* **Task instructions**: Your task is to give the data again, exactly, with every line intact.
● ● ●
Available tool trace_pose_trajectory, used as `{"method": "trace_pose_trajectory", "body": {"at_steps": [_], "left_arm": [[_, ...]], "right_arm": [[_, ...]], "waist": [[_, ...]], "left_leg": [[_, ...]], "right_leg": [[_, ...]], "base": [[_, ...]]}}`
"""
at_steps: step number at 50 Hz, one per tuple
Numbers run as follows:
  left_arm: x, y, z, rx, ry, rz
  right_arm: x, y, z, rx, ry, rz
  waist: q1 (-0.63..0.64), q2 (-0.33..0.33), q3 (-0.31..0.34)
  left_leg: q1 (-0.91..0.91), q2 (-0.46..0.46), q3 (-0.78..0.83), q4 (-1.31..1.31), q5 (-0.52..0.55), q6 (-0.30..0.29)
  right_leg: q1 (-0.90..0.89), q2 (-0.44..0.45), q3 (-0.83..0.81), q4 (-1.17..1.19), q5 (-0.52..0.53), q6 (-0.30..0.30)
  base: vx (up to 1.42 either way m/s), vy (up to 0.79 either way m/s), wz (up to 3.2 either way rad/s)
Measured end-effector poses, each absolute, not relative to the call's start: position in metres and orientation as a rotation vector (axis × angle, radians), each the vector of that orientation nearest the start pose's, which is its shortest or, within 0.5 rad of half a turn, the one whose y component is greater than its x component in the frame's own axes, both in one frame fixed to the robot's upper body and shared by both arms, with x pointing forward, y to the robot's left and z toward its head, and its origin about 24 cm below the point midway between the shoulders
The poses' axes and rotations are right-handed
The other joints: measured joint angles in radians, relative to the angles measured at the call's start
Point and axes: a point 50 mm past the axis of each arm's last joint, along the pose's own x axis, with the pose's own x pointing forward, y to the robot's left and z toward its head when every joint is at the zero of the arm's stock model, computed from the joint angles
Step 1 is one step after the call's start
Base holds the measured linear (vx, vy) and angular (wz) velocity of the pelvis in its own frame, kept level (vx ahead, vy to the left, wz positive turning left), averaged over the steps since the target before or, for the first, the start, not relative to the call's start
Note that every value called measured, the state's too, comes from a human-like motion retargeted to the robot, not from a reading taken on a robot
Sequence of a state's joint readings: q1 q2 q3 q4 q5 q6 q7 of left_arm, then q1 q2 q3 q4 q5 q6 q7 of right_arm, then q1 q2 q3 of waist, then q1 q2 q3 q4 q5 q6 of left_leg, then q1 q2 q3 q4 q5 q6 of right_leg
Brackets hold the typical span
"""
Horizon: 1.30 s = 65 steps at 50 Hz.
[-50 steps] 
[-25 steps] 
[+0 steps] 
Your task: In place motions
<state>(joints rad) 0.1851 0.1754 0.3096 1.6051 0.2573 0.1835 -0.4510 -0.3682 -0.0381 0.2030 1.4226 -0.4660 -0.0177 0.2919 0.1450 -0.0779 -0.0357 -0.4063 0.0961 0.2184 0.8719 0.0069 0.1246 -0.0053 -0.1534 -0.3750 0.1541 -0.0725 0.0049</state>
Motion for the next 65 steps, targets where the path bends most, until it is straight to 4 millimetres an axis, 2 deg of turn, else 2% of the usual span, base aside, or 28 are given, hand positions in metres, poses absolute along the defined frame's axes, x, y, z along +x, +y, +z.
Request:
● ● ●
* **Expected answer**:
Available tool trace_pose_trajectory, used as `{"method": "trace_pose_trajectory", "body": {"at_steps": [_], "left_arm": [[_, ...]], "right_arm": [[_, ...]], "waist": [[_, ...]], "left_leg": [[_, ...]], "right_leg": [[_, ...]], "base": [[_, ...]]}}`
"""
at_steps: step number at 50 Hz, one per tuple
Numbers run as follows:
  left_arm: x, y, z, rx, ry, rz
  right_arm: x, y, z, rx, ry, rz
  waist: q1 (-0.63..0.64), q2 (-0.33..0.33), q3 (-0.31..0.34)
  left_leg: q1 (-0.91..0.91), q2 (-0.46..0.46), q3 (-0.78..0.83), q4 (-1.31..1.31), q5 (-0.52..0.55), q6 (-0.30..0.29)
  right_leg: q1 (-0.90..0.89), q2 (-0.44..0.45), q3 (-0.83..0.81), q4 (-1.17..1.19), q5 (-0.52..0.53), q6 (-0.30..0.30)
  base: vx (up to 1.42 either way m/s), vy (up to 0.79 either way m/s), wz (up to 3.2 either way rad/s)
Measured end-effector poses, each absolute, not relative to the call's start: position in metres and orientation as a rotation vector (axis × angle, radians), each the vector of that orientation nearest the start pose's, which is its shortest or, within 0.5 rad of half a turn, the one whose y component is greater than its x component in the frame's own axes, both in one frame fixed to the robot's upper body and shared by both arms, with x pointing forward, y to the robot's left and z toward its head, and its origin about 24 cm below the point midway between the shoulders
The poses' axes and rotations are right-handed
The other joints: measured joint angles in radians, relative to the angles measured at the call's start
Point and axes: a point 50 mm past the axis of each arm's last joint, along the pose's own x axis, with the pose's own x pointing forward, y to the robot's left and z toward its head when every joint is at the zero of the arm's stock model, computed from the joint angles
Step 1 is one step after the call's start
Base holds the measured linear (vx, vy) and angular (wz) velocity of the pelvis in its own frame, kept level (vx ahead, vy to the left, wz positive turning left), averaged over the steps since the target before or, for the first, the start, not relative to the call's start
Note that every value called measured, the state's too, comes from a human-like motion retargeted to the robot, not from a reading taken on a robot
Sequence of a state's joint readings: q1 q2 q3 q4 q5 q6 q7 of left_arm, then q1 q2 q3 q4 q5 q6 q7 of right_arm, then q1 q2 q3 of waist, then q1 q2 q3 q4 q5 q6 of left_leg, then q1 q2 q3 q4 q5 q6 of right_leg
Brackets hold the typical span
"""
Horizon: 1.30 s = 65 steps at 50 Hz.
[-50 steps] 
[-25 steps] 
[+0 steps] 
Your task: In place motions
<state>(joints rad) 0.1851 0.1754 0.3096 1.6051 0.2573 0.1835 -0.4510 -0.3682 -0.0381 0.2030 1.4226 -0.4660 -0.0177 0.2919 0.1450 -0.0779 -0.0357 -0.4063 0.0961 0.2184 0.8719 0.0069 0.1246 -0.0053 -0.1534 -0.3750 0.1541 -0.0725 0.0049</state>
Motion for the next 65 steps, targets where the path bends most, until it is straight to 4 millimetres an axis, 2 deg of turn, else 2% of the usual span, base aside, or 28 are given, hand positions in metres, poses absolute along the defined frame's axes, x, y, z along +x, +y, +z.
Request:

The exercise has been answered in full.